Donnarumma segna, il Pisa fa pari al 93’ e passa ai rigori grazie all’errore di Coda che colpisce il palo.

GUBBIO. Una beffa atroce per la Salernitana che, in vantaggio per 93’, subisce la rete del pari proprio nei minuti finali e soccombe ai rigori. I granata devono abbandonare la Coppa Italia davvero in maniera beffarda. L’ex Montella, entrato nel finale, fredda la formazione di Sannino, in vantaggio dopo pochi secondi, con Donnarumma, e prolunga la sfida. Stavolta i penalty non sorridono alla Salernitana, con Caccavallo e Coda che falliscono i rigori decisivi.

Non c’è stata storia nel primo tempo. A differenza della gara col Benevento, la Salernitana parte meglio, è più in palla, agevolata anche dal gol-lampo di Donnarumma che, dopo neppure venti secondi, scarta il regalo confezionatogli da Caccavallo, uno dei migliori dei granata, eppure è in partenza.

La reazione del Pisa è timida, la Salernitana dà l’impressione di poter affondare l’avversario quando vuole. Chi sembra viaggiare con la tarantola in corpo è Donnarumma che al 20’ colpisce la traversa su lancio di Odjer.

A questo punto si sveglia il Pisa, che si scrolla paura e ruggine di dosso nella parte finale del primo tempo, con una conclusione centrale di Colombatto. Un tiro che, più che altro, fa intuire quale secondo tempo farà la formazione nerazzurra.

Una ripresa più all’arma bianca per cercare di rientrare in partita, anche se la formazione di Sannino riesce a respingere i presunti attacchi difendendosi con ordine, nonostante l’ingresso di Lupoli. La Salernitana regge e prova, in ripartenza, a piazzare il colpo del ko, che Caccavallo si divora.

Da buona posizione colpisce col destro che non è il suo piede e manda alto, beccandosi anche i rimproveri di Coda e Donnarumma, che chiedevano palla in area. E negli ultimi minuti anche la paura li assale. A spaventarla è Mannini, che col destro manda di poco a lato (39’). Nel recupero Terracciano sembra scacciar via i fantasmi con una paratona su Longhi. Ma, a pochi secondi dal triplice fischio, in mischia Montella pareggia e manda la partita ai supplementari.

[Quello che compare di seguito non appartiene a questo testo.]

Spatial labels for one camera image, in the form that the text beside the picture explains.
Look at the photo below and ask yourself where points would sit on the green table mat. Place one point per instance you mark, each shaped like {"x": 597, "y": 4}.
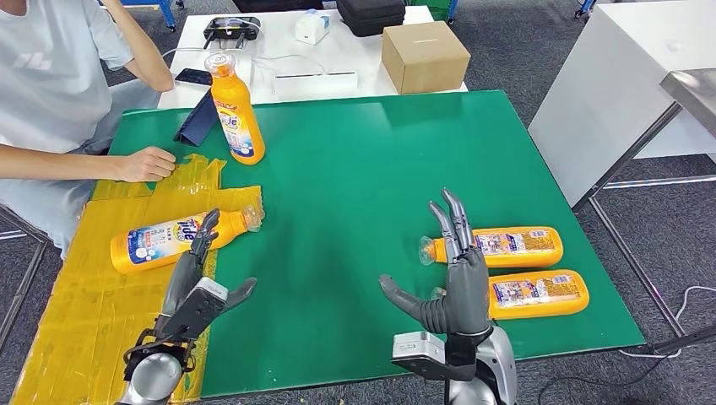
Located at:
{"x": 363, "y": 167}

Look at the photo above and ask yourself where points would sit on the blue metal frame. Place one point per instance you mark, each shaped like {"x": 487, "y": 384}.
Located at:
{"x": 583, "y": 7}
{"x": 452, "y": 11}
{"x": 168, "y": 14}

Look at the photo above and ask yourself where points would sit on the steel table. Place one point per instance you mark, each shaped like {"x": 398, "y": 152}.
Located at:
{"x": 693, "y": 93}

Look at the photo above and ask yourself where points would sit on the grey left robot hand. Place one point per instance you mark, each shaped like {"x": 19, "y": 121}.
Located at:
{"x": 182, "y": 285}

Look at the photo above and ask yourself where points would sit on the person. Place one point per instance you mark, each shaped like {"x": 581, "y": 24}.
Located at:
{"x": 45, "y": 84}

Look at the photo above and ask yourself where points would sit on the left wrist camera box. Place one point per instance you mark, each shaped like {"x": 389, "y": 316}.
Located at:
{"x": 201, "y": 307}

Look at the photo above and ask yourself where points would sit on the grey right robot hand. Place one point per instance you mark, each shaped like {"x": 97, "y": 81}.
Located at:
{"x": 467, "y": 296}

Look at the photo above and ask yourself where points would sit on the person's right forearm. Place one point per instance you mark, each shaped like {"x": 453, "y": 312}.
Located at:
{"x": 56, "y": 162}

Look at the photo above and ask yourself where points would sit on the person's right hand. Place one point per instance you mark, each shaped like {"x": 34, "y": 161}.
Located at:
{"x": 146, "y": 165}

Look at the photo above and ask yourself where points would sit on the green crate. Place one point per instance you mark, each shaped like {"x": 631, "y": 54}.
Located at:
{"x": 428, "y": 2}

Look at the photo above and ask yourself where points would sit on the brown cardboard box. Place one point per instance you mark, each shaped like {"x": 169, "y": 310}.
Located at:
{"x": 424, "y": 58}

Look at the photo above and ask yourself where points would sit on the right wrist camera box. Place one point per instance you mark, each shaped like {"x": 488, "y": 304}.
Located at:
{"x": 417, "y": 346}

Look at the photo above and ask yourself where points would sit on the black phone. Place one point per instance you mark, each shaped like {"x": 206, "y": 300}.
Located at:
{"x": 190, "y": 76}

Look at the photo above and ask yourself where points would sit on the person's left forearm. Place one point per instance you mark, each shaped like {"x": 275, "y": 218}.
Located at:
{"x": 133, "y": 39}

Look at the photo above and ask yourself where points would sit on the black bag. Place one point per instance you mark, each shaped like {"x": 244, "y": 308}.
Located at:
{"x": 278, "y": 4}

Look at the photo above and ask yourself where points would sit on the white tissue box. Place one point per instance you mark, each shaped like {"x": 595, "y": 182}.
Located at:
{"x": 311, "y": 27}

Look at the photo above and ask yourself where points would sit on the white table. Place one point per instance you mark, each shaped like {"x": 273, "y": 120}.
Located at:
{"x": 347, "y": 56}

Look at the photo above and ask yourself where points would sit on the grey metal chair frame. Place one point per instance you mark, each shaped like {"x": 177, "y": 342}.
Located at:
{"x": 32, "y": 275}

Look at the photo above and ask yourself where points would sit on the black hard case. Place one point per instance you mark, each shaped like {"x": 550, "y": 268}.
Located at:
{"x": 370, "y": 15}

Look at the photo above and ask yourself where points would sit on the blue tablet case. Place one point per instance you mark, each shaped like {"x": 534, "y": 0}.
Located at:
{"x": 196, "y": 126}

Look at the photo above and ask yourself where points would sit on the white cabinet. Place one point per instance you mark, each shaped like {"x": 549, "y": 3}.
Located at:
{"x": 604, "y": 100}

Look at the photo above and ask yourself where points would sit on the white power strip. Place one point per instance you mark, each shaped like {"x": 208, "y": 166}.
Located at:
{"x": 315, "y": 85}

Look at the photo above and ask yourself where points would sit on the orange detergent bottle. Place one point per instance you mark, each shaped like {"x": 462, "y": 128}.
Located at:
{"x": 551, "y": 248}
{"x": 238, "y": 123}
{"x": 576, "y": 296}
{"x": 145, "y": 246}

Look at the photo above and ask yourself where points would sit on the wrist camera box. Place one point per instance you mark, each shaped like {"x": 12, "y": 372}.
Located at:
{"x": 201, "y": 307}
{"x": 417, "y": 346}

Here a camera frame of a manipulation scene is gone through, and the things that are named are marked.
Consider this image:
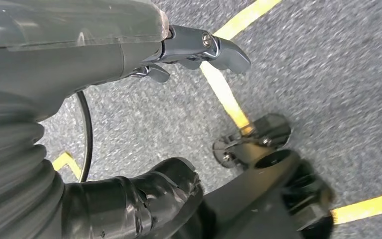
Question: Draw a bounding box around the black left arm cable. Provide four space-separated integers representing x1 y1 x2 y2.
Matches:
76 92 94 183

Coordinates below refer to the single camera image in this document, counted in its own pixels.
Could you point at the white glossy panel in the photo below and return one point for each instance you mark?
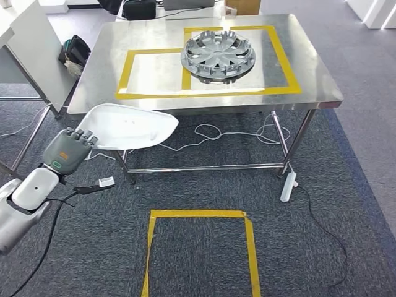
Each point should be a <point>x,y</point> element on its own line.
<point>374,14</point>

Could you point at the silver wheel hubcap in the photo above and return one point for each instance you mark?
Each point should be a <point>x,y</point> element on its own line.
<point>216,55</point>

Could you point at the grey laptop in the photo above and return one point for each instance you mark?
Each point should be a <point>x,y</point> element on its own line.
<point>188,4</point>

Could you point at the clear plastic holder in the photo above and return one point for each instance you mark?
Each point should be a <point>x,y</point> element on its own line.
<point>228,12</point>

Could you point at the stainless steel workbench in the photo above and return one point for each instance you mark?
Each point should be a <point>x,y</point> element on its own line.
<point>108,61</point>

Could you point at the cardboard box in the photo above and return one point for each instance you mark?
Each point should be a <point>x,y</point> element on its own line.
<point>244,6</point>

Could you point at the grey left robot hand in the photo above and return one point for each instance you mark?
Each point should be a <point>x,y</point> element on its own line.
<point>66,153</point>

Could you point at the black backpack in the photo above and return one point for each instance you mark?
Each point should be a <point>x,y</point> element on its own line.
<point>77,51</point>

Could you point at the white panel desk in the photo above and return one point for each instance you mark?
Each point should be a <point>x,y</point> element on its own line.
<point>34,49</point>

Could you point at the black equipment bag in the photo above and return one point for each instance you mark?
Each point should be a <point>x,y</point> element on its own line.
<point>139,10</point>

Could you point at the yellow double-rectangle tape marking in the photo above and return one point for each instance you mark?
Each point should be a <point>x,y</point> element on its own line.
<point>155,96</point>

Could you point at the white power strip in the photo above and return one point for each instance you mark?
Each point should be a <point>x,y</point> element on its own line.
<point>287,188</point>

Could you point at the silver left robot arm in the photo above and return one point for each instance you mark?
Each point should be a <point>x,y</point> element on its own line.
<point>18,221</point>

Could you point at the white curved plastic part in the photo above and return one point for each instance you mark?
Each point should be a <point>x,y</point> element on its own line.
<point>130,127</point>

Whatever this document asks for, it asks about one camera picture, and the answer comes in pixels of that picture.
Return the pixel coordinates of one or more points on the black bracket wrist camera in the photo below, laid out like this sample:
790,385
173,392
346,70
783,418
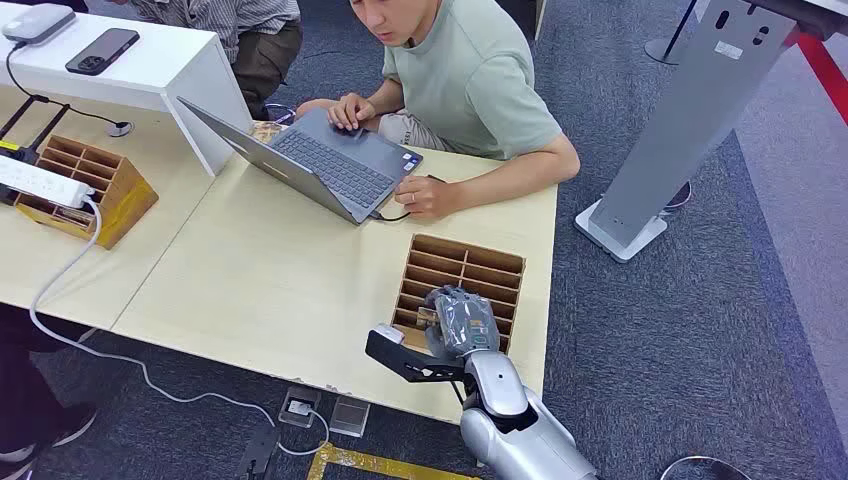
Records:
411,358

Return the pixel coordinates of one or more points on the black smartphone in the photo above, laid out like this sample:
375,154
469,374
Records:
102,51

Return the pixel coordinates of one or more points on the person's right hand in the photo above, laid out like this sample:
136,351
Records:
350,111

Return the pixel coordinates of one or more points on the grey flat box device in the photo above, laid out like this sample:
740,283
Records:
38,22

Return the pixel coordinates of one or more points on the person's left hand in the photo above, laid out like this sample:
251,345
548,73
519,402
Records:
424,197

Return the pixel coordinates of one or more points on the red barrier strip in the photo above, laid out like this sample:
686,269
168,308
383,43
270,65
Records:
825,73

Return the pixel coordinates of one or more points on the wooden slotted card holder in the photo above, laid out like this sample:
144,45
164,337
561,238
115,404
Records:
484,268
116,192

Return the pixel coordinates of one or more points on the grey laptop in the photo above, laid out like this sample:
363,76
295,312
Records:
331,166

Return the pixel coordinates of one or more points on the yellow floor tape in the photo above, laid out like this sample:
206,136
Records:
371,465

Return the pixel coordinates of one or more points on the floor socket box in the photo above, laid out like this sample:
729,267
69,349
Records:
299,407

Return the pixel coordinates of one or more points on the person's hand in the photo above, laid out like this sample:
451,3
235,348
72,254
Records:
350,111
424,197

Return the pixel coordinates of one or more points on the person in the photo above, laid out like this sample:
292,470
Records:
245,33
26,391
470,79

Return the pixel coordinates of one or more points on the white desk riser shelf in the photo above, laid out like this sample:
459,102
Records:
152,79

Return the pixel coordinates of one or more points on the black antenna device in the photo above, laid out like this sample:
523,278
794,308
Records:
26,132

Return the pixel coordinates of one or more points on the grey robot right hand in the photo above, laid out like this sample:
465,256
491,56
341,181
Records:
464,321

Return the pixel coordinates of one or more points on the black pole stand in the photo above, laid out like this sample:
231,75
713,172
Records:
669,46

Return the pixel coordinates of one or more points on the brown patterned card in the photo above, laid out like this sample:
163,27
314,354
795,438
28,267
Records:
265,131

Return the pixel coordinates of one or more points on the black floor plate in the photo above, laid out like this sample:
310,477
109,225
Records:
257,454

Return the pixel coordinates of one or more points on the dark shoe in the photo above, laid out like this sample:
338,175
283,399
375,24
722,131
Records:
679,197

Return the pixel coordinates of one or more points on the grey kiosk stand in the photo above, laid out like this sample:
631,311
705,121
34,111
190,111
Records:
689,119

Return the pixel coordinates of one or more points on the clear floor socket lid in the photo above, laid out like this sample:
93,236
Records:
350,416

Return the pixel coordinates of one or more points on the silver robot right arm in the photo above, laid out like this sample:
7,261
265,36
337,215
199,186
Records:
523,430

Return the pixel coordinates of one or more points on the white power strip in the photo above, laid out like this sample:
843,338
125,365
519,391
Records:
36,180

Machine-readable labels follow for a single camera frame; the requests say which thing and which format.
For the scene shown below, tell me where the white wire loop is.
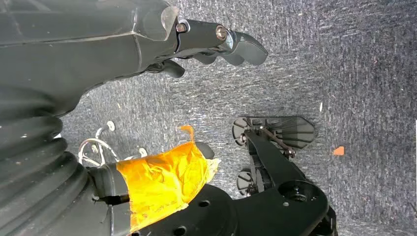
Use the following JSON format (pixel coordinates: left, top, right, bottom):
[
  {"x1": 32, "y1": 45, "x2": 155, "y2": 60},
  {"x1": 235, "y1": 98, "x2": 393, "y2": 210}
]
[{"x1": 78, "y1": 121, "x2": 148, "y2": 168}]

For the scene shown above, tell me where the orange tape wrap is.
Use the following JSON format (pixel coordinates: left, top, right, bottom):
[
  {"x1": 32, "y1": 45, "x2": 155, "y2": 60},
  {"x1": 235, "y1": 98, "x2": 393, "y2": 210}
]
[{"x1": 116, "y1": 125, "x2": 221, "y2": 233}]

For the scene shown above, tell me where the ribbed grey left arm sleeve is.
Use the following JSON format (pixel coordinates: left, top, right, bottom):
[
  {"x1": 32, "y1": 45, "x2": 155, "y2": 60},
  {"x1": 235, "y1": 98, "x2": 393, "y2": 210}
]
[{"x1": 0, "y1": 116, "x2": 95, "y2": 236}]

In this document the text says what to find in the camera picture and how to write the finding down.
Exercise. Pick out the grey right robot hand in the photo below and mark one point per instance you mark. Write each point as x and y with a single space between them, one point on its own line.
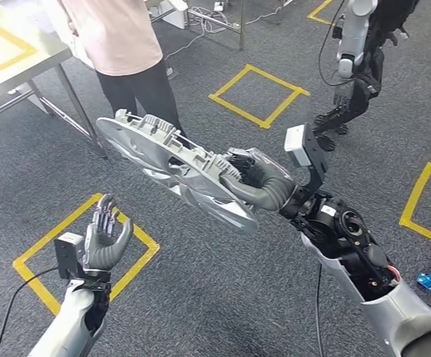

Dove la partita diventa prettamente tattica, le squadre si studiano e non si punzecchiano più di tanto. Almeno questo è quanto accade nel primo supplementare, mentre nel secondo Salernitana e Pisa cercano di evitare i rigori. Impresa che sembra riuscire agli uomini

di Colonnello, ma Busellato salva sulla linea un tiro di Lupoli. È l’unico lampo degli extra-time, perché ai rigori Caccavallo, dopo l’errore di Lupoli, lo emula. Infine Coda sbaglia il penalty che avrebbe portato la sfida ad oltranza, mandandolo sulla traversa.